EXERCISE DESCRIPTION =>
Among the lines of the material below, count those holding "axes". Report the number by itself.

RECORDED DATA =>
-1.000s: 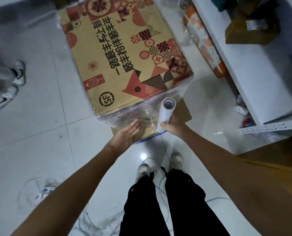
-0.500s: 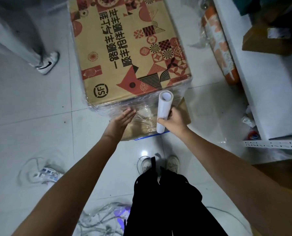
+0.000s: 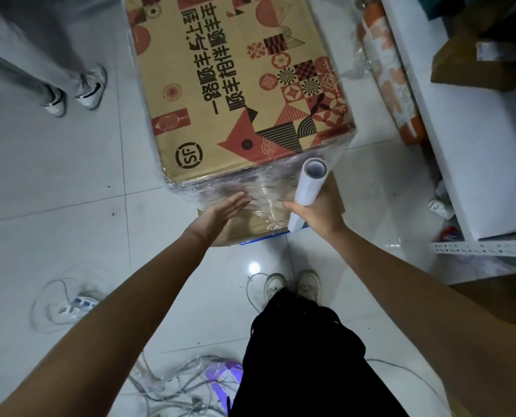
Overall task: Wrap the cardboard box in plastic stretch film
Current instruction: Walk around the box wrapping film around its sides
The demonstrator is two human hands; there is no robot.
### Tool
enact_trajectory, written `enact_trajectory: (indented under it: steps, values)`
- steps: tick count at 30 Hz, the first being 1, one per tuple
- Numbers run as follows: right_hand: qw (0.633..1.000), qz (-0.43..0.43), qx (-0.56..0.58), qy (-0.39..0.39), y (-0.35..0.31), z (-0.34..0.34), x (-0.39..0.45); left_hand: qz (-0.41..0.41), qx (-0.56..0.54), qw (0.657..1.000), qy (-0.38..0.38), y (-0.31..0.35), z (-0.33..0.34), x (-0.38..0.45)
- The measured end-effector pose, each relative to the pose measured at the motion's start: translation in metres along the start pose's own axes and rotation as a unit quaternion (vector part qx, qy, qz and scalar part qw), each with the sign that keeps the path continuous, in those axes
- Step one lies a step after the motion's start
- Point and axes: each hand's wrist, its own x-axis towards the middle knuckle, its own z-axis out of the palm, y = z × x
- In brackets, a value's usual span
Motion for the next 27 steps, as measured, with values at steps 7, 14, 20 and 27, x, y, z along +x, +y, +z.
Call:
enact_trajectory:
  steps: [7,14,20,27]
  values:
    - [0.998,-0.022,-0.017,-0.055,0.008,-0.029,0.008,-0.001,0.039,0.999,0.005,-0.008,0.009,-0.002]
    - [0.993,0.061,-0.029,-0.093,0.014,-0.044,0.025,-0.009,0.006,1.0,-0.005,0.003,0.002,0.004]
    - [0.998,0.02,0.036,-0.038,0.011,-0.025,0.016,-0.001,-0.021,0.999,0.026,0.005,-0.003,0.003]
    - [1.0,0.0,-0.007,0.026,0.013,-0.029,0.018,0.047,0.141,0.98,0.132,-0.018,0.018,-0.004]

SOLUTION =>
2